Beatriz Mesa scribbles on a notebook the brainstorm she launches during the interview. On the backs of academic knowledge and professional career is added a vocation and admiration for a silenced and forgotten region, although of great geopolitical importance: the Sahel. Mesa has a doctorate in Political Science from the University of Grenoble Alpes, a journalist and current affiliated professor and researcher at the International University of Rabat. Since 2007 it has focused its lines of action and research around the countries of North Africa and West Africa, although with a special focus on Burkina Faso, Mali, Niger, Senegal and Mauritania, among others.
In his new book titled The failure of the West in Africa from the Almuzara publishing house and presented at the Balqís Bookstore in Madrid, the researcher specialized in geostrategy, terrorism, political violence and organized crime examines the strategies implemented by external actors such as the United States, the European Union or France in an attempt to stabilize the African continent and that have finally led to regional imbalance.
¿How is the new book different from the previous ones?
We can think that it is a continuity of the first work on The armed groups of the Sahel: conflict and criminal economy in northern Mali, but really this book is above all focused on the new approach to the Global South. A Global South approach that implies a new geopolitical perspective.
On this occasion, I have tried to explain that, parallel to the production of violence that has been taking place in the countries of sub-Saharan Africa, and specifically in the Sahel, we have also seen how security mechanisms have been positioned over the last 20 years. international, specifically from the West.
That is to say, from a situation of insecurity and the emergence of the armed insurgency that is questioning the sovereign States of the African continent, there has been, once again, a progressive and repeated intervention of international actors through security . The window of opportunity for an international actor to intervene in the African continent during the 21st century, although before it occurred through cooperation or resource economic agendas, today it has been the security agenda that has been marking the steps of these international actors.
And what has been the result of this process of securitization of the West in Africa?
The result is bad. This entire process, which began in the 2000s, has resulted in a new proliferation of violence, the emergence of new armed groups, an increase in insecurity… All of this has led, for the first time, to the emergence of parallel states. . That is, in certain territorial areas of the Sahel, these insurgent groups, which are supported by political arms and popular legitimacy, have managed to create States for themselves with the support of a classic international actor like France.

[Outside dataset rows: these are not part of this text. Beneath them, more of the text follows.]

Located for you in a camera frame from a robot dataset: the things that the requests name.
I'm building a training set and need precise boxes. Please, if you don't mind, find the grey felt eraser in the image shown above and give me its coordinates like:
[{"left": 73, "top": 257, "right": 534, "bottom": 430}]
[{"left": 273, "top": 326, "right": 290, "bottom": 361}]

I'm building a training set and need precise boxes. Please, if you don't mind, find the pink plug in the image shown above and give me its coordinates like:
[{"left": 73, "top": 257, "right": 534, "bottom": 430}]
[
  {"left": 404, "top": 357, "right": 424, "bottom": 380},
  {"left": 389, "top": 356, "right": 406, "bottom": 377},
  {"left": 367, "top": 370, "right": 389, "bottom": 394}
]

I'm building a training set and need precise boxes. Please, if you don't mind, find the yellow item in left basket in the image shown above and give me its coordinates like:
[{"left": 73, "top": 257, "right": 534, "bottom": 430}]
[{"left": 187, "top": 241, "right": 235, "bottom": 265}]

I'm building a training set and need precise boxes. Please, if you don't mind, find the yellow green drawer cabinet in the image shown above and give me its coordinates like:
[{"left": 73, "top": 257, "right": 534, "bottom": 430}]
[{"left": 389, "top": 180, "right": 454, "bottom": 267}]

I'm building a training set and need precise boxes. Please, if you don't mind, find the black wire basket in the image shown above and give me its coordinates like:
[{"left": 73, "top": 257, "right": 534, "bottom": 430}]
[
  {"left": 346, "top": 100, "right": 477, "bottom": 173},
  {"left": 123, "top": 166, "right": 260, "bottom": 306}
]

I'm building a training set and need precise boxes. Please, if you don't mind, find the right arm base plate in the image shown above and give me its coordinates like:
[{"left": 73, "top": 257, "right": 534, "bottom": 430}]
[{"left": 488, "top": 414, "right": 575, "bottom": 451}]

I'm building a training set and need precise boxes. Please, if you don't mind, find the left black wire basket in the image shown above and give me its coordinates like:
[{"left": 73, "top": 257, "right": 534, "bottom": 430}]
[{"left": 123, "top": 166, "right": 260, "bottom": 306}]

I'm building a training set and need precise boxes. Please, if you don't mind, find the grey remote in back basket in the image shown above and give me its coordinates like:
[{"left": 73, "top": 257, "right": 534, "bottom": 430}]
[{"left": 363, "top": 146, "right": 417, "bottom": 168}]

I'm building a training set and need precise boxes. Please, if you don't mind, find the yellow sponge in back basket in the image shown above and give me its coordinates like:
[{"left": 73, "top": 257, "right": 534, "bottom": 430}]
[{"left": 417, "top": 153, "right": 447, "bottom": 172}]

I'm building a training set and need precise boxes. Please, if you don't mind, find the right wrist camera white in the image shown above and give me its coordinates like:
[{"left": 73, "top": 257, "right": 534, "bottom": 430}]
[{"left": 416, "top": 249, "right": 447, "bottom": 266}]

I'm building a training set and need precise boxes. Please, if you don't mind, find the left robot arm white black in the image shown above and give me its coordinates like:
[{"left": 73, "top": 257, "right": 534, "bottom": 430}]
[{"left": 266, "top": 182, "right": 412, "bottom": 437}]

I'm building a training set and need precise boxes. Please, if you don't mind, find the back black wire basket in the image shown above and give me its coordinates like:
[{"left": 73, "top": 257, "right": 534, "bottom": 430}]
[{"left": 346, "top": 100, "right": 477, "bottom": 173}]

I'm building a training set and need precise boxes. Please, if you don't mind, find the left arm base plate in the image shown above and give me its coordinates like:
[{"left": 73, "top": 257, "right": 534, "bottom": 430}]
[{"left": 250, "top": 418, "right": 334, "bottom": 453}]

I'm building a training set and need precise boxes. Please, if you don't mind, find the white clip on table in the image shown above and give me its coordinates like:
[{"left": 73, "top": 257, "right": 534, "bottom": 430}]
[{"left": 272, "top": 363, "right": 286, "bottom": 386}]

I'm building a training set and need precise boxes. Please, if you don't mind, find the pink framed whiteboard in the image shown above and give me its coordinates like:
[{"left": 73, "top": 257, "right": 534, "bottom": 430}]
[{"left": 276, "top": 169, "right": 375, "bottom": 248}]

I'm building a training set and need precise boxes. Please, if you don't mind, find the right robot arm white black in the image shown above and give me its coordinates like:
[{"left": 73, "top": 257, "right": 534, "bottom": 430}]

The West has been interested in continuing to maintain a relationship of dependency in Africa where the international actor acts in a short-term manner, without intervening to generate opportunities for industrialization.
in the book speaks of an accumulation of failures… In general, what is the greatest failure of the West in Africa?
Mainly we are facing a failure in two dimensions. On the one hand, the security aspect, which draws on the failure of securitization that I mentioned previously, and, on the other hand, the economic dimension. In a postcolonial phase, the African countries that achieved independence have always lagged behind the process of sovereign legitimacy and industrial development in Europe.
To date, Africa has not completed its process of emancipation and industrialization because dependence on the outside world still exists. Although African countries have achieved independence from the point of view of a nation-state, that does not mean that they have managed to reappropriate their economic sovereignty.
The failure of the West is that some of the programs that have been implemented through cooperation agencies have continued to underdevelop Africa. The West has been interested in continuing to maintain a relationship of dependency where the international actor acts in a short-term manner, without intervening to generate opportunities for industrialization.
Doesn’t that failure draw on the Western narrative about what Africa is and will be?
A lot. Neocolonial narratives continue to point out that there is one hegemonic civilization over others. What’s more, they have made us believe that there has been no civilization in Africa, that there were no African historians and that everything began with the arrival of European explorers.
Added to this neocolonial narrative is the idea that all African countries are incapable of being independent because they are failed states. The failed state, as a concept, has always needed power actors from the global north to justify its interventions.
The neocolonial discourse leads to the problem of securitization and the concept of the language of jurisdiction. To anticipate a threatening situation, public opinion has to legitimize an intervention outside my border. In the case of the West, they use a language of securitization that involves sowing terror, fear or a risky situation.
The title of your book talks about threats… what is the threat that the West does not see in Africa?
For Western eyes, which are not mine, in Africa we are experiencing a prolongation of the Cold War. Although Russia’s presence and its relationship with the continent is historic and solid, especially in military matters, we are experiencing a new generation of Russian influence in Africa. We are no longer talking about ideologies, but rather about positions of power and actors that support the recovery of the sovereignty, security and economy of African countries.
Even so, what is clear is that the international scenario is totally altered. It is, furthermore, an alteration from a geopolitically emancipated Global South. That is, the countries that had been considered by the West as a periphery and that could not influence the Global North, are doing so.